While enveloping your crypto goals is valuable, you can also follow the “if you build it, they will come” approach: develop a specific cryptocurrency donor page on your website, develop crypto success stories, and incorporate simple talking points into your gift officer scripts or the “ways to give” sections of your emails or mailers.

Weave the crypto conversation into your major gift efforts.

Remember that the average online donation of cryptocurrency is $10,445 — 82 times larger than the average online cash donation. This catapults the prospect into major gift territory for most nonprofits. At the very least, you’ll want to learn more about them!

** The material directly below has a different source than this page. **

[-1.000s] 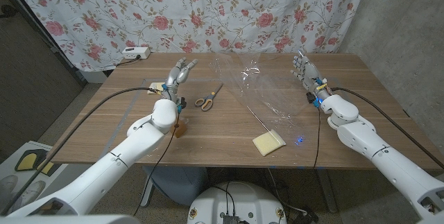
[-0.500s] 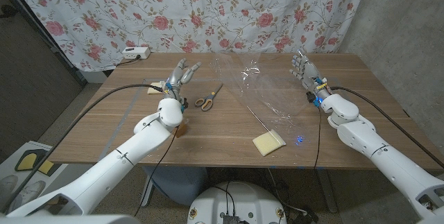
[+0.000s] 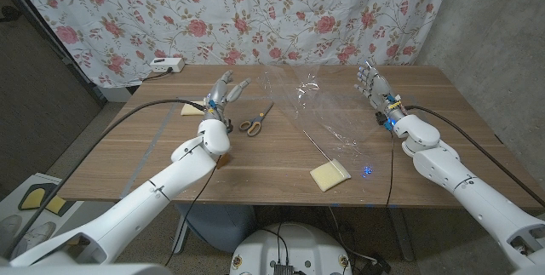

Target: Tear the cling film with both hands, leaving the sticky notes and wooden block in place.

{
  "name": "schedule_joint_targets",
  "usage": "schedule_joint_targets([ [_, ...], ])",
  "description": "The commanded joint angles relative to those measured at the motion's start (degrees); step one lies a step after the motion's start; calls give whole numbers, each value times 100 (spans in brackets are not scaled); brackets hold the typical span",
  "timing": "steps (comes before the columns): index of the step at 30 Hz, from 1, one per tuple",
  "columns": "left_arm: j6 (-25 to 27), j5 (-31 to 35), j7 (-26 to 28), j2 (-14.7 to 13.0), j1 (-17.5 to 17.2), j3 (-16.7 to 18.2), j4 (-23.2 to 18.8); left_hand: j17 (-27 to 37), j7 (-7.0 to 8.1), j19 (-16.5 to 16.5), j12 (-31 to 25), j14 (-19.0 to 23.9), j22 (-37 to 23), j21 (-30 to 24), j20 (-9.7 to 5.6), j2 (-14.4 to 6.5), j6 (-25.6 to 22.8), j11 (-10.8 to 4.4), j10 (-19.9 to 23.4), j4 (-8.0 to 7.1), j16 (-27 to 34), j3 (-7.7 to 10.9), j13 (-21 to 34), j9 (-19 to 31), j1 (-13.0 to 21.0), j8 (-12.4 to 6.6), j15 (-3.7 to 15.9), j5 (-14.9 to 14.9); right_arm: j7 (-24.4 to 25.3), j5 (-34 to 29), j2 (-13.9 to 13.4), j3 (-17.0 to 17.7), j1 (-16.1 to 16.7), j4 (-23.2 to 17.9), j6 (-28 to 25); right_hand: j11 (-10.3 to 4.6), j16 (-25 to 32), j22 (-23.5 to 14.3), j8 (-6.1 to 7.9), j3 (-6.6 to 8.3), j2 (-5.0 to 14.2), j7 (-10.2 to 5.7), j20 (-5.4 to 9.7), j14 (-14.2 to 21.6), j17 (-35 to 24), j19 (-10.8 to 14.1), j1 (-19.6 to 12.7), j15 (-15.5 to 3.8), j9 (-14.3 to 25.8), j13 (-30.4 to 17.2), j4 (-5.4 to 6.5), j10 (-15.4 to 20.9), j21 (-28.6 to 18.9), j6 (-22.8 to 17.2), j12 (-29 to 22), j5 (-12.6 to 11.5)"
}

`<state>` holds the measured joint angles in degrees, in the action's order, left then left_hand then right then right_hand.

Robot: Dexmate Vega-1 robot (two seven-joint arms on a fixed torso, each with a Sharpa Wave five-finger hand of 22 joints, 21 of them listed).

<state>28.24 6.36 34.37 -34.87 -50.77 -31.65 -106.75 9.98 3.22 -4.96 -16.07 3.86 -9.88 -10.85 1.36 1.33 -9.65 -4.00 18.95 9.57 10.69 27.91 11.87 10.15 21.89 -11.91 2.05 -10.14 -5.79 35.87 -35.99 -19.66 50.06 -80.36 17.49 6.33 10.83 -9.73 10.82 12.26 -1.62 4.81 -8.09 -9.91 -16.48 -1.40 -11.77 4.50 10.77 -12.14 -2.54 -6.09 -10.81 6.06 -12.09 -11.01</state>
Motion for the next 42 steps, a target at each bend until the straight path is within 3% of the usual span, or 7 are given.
schedule_joint_targets([
  [1, 482, 450, -110, 5, 255, -303, 44, 11, -113, 23, -13, -38, -8, 4, 4, 1, -173, -17, 95, 1, 2, 31, 19, 24, 105, -75, -2, 14, -56, 55, 28, 14, -21, 28, 42, 11, 25, -20, 6, -1, 61, -18, -17, -246, 0, -19, 7, 12, 27, -16, -21, -32, 9, 54, 7, 5],
  [23, 887, 1338, -404, -36, 623, -884, 263, 9, -41, -134, -52, 314, -1, -25, 41, -67, 29, -103, 420, 50, 98, 137, 43, 35, 595, 64, 48, -3, -182, 204, 113, 68, -34, 162, 174, -10, 64, -20, 43, 18, 111, -29, -29, -188, 44, 23, -27, -1, 27, -23, -52, 54, -16, -4, -33, 9],
  [24, 909, 1370, -406, -28, 632, -899, 277, 9, 6, -219, -65, 400, 1, -49, -127, -17, 66, -145, 488, 62, 111, 135, 61, 36, 700, 73, 119, -5, -197, 211, 112, 71, -33, 162, 182, -9, 64, -20, 43, 19, 113, -34, -29, -188, 45, 24, -30, 1, 27, -23, -54, 55, -16, -3, -33, 9],
  [30, 1027, 1468, -474, 16, 661, -945, 294, 10, 48, -249, -78, 483, 4, -44, -160, 45, 224, -112, 554, 55, 118, 116, 81, 36, 777, 120, 118, -4, -180, 210, 83, 81, -12, 100, 156, -6, 67, -19, 43, 24, 124, -35, -28, -186, 56, 25, -41, 2, 27, -24, -64, 59, -16, -1, -35, 11],
  [33, 1071, 1503, -459, 52, 663, -949, 313, 11, 76, -260, -142, 520, 4, -36, -159, 85, 349, -143, 757, 34, 115, 92, 103, 36, 824, 143, 124, -2, -219, 205, 91, 75, -24, 126, 194, -8, 69, -19, 44, 25, 126, -35, -29, -184, 59, 26, -44, 2, 27, -24, -67, 61, -17, -3, -35, 12],
  [35, 1130, 1528, -486, 63, 675, -962, 308, 12, 91, -263, -273, 532, 4, -23, -154, 121, 372, -169, 1190, -3, 102, 50, 141, 34, 876, 110, 124, 0, -228, 219, 102, 72, -30, 128, 191, -23, 71, -19, 59, 27, 130, -95, -30, -183, 68, 27, -50, 2, 26, -25, -75, 75, -17, -38, -41, 14],
  [42, 1518, 1755, -513, 149, 771, -1107, 318, 10, 65, -276, -349, 626, 3, -19, -167, 152, 288, -180, 1500, -31, 119, 1, 172, 33, 909, 64, 157, 6, -282, 237, 123, 47, -60, 173, 173, -51, 77, -19, 57, 28, 135, -82, -30, -174, 82, 40, -59, -3, 26, -26, -88, 129, -22, -34, -61, 17],
])
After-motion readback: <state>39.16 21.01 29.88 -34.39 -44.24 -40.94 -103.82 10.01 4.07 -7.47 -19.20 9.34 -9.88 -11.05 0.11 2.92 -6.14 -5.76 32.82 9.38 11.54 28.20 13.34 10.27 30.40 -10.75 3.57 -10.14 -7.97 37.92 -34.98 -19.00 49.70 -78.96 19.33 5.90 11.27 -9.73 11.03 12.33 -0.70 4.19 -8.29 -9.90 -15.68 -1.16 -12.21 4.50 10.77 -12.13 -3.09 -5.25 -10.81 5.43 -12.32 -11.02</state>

And like other major gift initiatives, you only know what your donors care about if you ask them. So, ask the right questions. For example, “We’ve been talking a lot about crypto philanthropy at {insert nonprofit name}. Do you trade crypto?”

Don’t be intimidated. This isn’t much different from a donor discussing a donor-advised fund or a charitable gift annuity. Although you might be reluctant to approach this topic head-on, remember that learning about the assets that supporters have is not uncommon, and it can be identified in many ways. At the very least, your supporter will leave the conversation knowing that your nonprofit is staying on top of the financial and philanthropic landscape.

Crypto donors tend to see themselves as part of a cultural movement and experience vicarious achievement when the movement succeeds. In addition to the other positive feelings charitable giving elicits, crypto giving makes a statement. It is possible to ignite your mission by understanding the crypto donor, creating pathways for their contributions, and celebrating their support.